Em 2018, estava numa aula de criptografia, quando o professor nos disse, muito laconicamente, “usem o Signal”. Não fazia a mais pequena ideia do que ele estava a falar: o termo era-me desconhecido — tanto que o anotei mal —, e nem me havia sido explicado que estávamos a falar de uma aplicação de mensagens instantâneas. Tivesse sido outro professor, o mais provável teria sido deixar a frase passar, mas já tinha aprendido a prestar atenção ao que este dizia.

Não tardou até estar a ler sobre o Signal em https://signal.org. Descobri então que funcionava tal e qual como o WhatsApp, mas sem os efeitos secundários: um exemplo concreto de como a tecnologia não está necessariamente associada à invasão da nossa privacidade nem à monetização dos nossos dados. Revolucionário.

O ponto central da questão é o facto de, contrariamente ao WhatsApp e à generalidade das apps, o Signal ser uma aplicação cujo código é público. Ou seja, é possível a qualquer pessoa descarregar o código e inspecioná-lo linha a linha. Esta transparência permite-nos confirmar que a aplicação apenas acede à câmara ou ao microfone quando necessário — durante videochamadas, por exemplo — e garante que todas as comunicações são devidamente encriptadas.

Mais importante ainda, podemos verificar que os nossos dados e metadados (informações sobre quando, com quem e durante quanto tempo comunicamos) servem exclusivamente para facilitar a comunicação, não sendo recolhidos para fins comerciais.

O código do WhatsApp, por outro lado, é secreto. Para além de não podermos verificar o que realmente faz, há a questão fundamental do seu modelo de negócios. A Meta (a proprietária) disponibiliza este produto sem apresentar uma fatura aos utilizadores. Porquê? Porque fazem dinheiro de outra forma.

Embora o conteúdo das conversas seja alegadamente encriptado, os metadados — informações sobre os nossos padrões de comunicação, contactos e comportamentos — são sistematicamente recolhidos e monetizados. Aplica-se aqui a máxima das empresas tecnológicas: se não estás a pagar pelo produto, és o produto.

A credibilidade desta análise ganha força quando consideramos a história de Brian Acton, cofundador do WhatsApp. Em 2017, dois anos após a venda à Meta, Acton decidiu abandonar o projeto, abdicando de 850 milhões de dólares. A razão? Estava profundamente insatisfeito com o rumo que Mark Zuckerberg queria dar ao produto e com as práticas de monetização implementadas.
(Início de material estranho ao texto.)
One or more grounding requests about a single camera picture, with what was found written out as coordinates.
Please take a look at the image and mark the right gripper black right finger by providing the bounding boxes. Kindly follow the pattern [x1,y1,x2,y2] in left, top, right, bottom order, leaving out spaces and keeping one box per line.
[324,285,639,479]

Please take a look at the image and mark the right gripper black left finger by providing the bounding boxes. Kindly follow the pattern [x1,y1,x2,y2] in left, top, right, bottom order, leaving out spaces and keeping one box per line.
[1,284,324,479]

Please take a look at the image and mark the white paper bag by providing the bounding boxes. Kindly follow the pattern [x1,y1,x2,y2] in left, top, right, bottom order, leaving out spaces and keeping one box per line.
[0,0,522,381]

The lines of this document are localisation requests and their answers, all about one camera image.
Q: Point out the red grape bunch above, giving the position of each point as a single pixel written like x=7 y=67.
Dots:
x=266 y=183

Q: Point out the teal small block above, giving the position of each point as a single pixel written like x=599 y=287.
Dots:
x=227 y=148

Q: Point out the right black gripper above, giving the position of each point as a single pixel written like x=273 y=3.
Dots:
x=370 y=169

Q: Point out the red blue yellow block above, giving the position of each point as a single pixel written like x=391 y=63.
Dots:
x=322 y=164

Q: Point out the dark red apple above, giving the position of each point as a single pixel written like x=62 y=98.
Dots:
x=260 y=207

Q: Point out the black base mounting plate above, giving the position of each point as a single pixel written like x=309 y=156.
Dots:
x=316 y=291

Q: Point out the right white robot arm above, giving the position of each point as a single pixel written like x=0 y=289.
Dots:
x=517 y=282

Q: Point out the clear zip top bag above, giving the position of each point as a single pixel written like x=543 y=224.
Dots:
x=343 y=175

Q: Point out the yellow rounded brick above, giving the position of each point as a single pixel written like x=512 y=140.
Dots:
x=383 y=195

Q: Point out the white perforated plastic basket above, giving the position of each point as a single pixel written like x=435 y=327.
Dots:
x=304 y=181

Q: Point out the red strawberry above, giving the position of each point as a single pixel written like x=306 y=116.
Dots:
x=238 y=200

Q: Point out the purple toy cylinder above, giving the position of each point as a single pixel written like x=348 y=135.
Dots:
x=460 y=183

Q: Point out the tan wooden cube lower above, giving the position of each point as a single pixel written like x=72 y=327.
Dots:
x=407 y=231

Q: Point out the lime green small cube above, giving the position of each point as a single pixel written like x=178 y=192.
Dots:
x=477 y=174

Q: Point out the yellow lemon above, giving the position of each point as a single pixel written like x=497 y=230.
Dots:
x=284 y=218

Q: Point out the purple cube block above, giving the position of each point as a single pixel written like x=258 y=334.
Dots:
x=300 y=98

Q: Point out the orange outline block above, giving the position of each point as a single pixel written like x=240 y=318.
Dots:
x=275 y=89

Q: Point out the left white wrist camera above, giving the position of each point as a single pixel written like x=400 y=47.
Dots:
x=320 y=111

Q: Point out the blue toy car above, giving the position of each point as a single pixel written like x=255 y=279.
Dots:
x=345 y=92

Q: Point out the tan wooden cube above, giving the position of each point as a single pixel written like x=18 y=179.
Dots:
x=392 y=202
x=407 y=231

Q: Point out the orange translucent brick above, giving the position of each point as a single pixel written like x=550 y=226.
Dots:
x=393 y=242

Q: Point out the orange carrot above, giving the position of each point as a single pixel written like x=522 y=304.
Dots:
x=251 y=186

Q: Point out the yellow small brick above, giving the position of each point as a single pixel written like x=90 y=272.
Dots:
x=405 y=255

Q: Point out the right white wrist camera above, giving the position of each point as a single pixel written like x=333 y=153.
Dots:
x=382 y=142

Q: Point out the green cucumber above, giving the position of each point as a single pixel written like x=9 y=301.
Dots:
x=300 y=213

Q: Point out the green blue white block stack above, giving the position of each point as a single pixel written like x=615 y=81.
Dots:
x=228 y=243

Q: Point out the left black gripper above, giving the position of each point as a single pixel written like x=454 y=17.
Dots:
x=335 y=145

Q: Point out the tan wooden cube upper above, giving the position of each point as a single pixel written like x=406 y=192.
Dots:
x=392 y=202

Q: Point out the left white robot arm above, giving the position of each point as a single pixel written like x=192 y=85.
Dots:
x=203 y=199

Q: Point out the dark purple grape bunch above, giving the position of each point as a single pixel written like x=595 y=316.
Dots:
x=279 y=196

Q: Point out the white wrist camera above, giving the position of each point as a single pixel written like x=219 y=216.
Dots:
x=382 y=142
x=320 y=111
Após deixar o WhatsApp, Acton canalizou os seus esforços para criar a Signal Technology Foundation, uma organização sem fins lucrativos, trabalhando com Moxie Marlinspike, o criador do protocolo criptográfico do Signal. Esta decisão representa mais do que uma mudança de carreira — é uma declaração de princípios e um alerta.

Estou a par do principal argumento usado contra a troca: “toda a gente tem WhatsApp e é assim que consigo comunicar. No Signal, ia falar com quem?”. De facto, a adoção do Signal está longe de ser universal. Apesar de ser, há já vários anos, amplamente usado por entusiastas da privacidade, jornalistas e altos representantes governamentais conscientes da importância da segurança das comunicações, muita gente não tem a app instalada.

Contudo, esta limitação é facilmente superável com algum empenho em convencer as pessoas próximas. Pessoalmente, uso o Signal em exclusivo há vários anos, tendo gradualmente convertido a minha rede de contactos. O resultado? Hoje, os meus três avós com smartphone comunicam através do Signal.

Trocar o WhatsApp pelo Signal é um ato de libertação digital. Como diria Hugo Almeida, é fácil, eficaz e liberal. No verdadeiro sentido do termo, para variar.